The point I was making was that even if all forcing agents had an efficacy of one, as for CO₂, estimating the ECS of GISS-E2-R from simulated changes over the historical period would be expected to give too low a value, since its effective sensitivity over such a period is lower than its ECS.

Gavin Schmidt claims that my point “begs the question entirely (why do analyses of transient simulations under-estimate ECS?”. On the contrary, I want to separate out the effects on climate sensitivity estimation of varying GMST responses to different forcing agents, which is what MEA15 is about, from the effects of time-varying climate sensitivity in GISS-E2-R. Conflating these two completely different issues makes no sense.

4. MEA15 shouldn’t have used ocean heat content data (or should have done so differently)

Gavin Schmidt says that the point “misunderstands that MEA15 were trying to assess whether real world analyses give the right result. Using TOA radiative imbalances instead of ocean heat uptake (which cannot be directly observed with sufficient precision) would be pointless”. He goes on to write: ” What if you account for the additional energy storage (apart from the ocean) in the system? … The bottom line is that … assuming that ocean heat uptake is only 94% of the energy imbalance makes no qualitative difference at all.”

This is misleading. None of three ‘real world’ studies analysed in MEA15 used estimates of ocean heat uptake (OHU) only. One of them[iv] did not even estimate ECS, and therefore used no estimate of heat uptake; it is not clear what the value for OHU attributed to that study in MEA15 represents.
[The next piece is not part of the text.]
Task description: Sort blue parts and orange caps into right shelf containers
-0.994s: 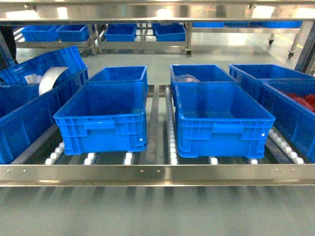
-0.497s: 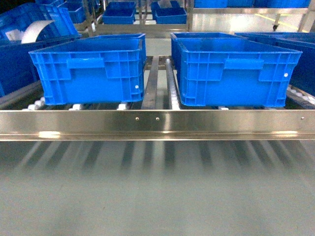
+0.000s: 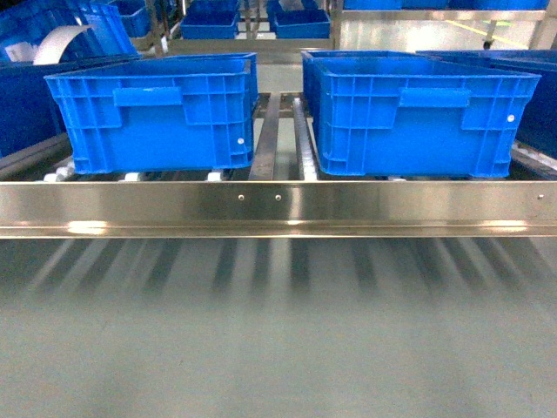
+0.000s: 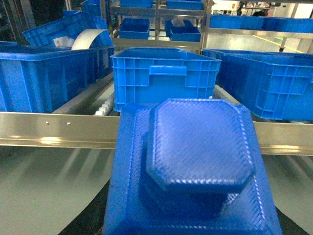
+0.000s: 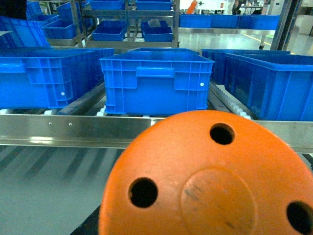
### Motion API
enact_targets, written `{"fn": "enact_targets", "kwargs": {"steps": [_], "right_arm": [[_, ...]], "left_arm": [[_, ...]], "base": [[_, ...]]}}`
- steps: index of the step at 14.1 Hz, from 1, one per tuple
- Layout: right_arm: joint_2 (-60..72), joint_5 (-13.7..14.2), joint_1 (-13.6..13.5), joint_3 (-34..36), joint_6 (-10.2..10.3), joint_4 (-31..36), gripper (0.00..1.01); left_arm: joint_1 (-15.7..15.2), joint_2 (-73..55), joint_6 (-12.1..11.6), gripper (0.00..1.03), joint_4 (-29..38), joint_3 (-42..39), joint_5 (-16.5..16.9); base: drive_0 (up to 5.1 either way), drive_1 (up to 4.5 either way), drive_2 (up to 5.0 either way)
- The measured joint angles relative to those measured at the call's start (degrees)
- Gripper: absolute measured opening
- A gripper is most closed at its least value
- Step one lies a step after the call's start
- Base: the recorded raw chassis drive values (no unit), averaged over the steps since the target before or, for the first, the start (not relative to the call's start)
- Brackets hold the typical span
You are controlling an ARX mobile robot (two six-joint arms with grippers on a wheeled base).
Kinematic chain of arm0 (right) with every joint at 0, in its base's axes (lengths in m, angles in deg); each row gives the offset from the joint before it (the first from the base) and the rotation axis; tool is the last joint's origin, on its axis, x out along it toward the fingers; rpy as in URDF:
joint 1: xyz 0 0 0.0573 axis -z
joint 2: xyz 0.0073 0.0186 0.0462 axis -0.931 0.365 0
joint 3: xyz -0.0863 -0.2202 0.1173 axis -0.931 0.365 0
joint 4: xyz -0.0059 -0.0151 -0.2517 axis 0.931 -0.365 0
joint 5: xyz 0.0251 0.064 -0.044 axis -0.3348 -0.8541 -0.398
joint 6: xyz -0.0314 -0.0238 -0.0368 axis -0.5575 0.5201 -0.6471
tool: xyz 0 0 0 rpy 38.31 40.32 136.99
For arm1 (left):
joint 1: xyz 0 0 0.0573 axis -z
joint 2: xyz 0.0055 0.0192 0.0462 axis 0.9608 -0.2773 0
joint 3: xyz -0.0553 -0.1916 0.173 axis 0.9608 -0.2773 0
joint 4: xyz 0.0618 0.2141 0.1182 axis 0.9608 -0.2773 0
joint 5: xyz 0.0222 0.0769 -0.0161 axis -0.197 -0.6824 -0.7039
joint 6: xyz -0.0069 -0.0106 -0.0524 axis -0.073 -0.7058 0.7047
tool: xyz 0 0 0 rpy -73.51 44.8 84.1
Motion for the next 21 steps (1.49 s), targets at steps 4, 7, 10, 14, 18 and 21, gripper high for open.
{"fn": "enact_targets", "kwargs": {"steps": [4,7,10,14,18,21], "right_arm": [[0.0,0.0,0.0,0.0,0.0,0.0,0.44],[0.0,0.0,0.0,0.0,0.0,0.2,0.44],[0.0,0.0,0.0,0.0,0.0,0.1,0.44],[0.0,0.0,0.0,0.0,0.0,0.4,0.44],[0.0,0.0,0.0,0.0,0.0,0.1,0.44],[0.0,0.0,0.0,0.0,0.0,0.3,0.44]], "left_arm": [[0.0,0.0,0.0,0.42,0.0,0.0,0.0],[0.0,0.0,0.0,0.42,0.2,0.0,0.0],[0.0,0.0,0.0,0.42,0.1,0.0,0.0],[0.0,0.0,0.0,0.42,0.2,0.0,-0.1],[0.0,0.0,0.0,0.42,0.2,0.0,0.0],[0.0,0.0,0.0,0.42,0.1,0.0,-0.1]], "base": [[0.0,0.00,0.0],[0.0,2.21,-2.2],[0.1,4.16,-4.1],[0.1,4.23,-4.0],[0.0,4.15,-4.1],[0.1,4.19,-4.0]]}}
But Otto et al and Lewis and Curry both used increases in the Earth’s energy inventory (the integral of its total radiative imbalance), as estimated in IPCC AR5. As well as ocean heat uptake, these estimates included energy change in the atmosphere, land and from ice melt.

Moreover, although OHU represented ~93% of the total energy change for real world estimates, that is not the case for the MEA15 values for OHU in GISS-E2-R. For the Historical (all-forcings) case OHU represents, as I wrote, 86% of the total radiative imbalance, looking at the whole period. The ratio appears to be lower, only 83%, over recent decades, which are more relevant to the estimation in MEA15 of equilibrium efficacy and ECS. Furthermore, the ratio varies between forcing agents.[v]

The claim that assuming that ocean heat uptake is only 94% of the energy imbalance makes no qualitative difference is irrelevant, even if true (the link given does not appear to show the effects of such an assumption). I am interested in quantitative results. Gavin Schmidt has made no attempt to counter my estimate that allowing for non-ocean energy absorption would increase most of the equilibrium efficacy and ECS estimates, typically by 5–10%.[vi]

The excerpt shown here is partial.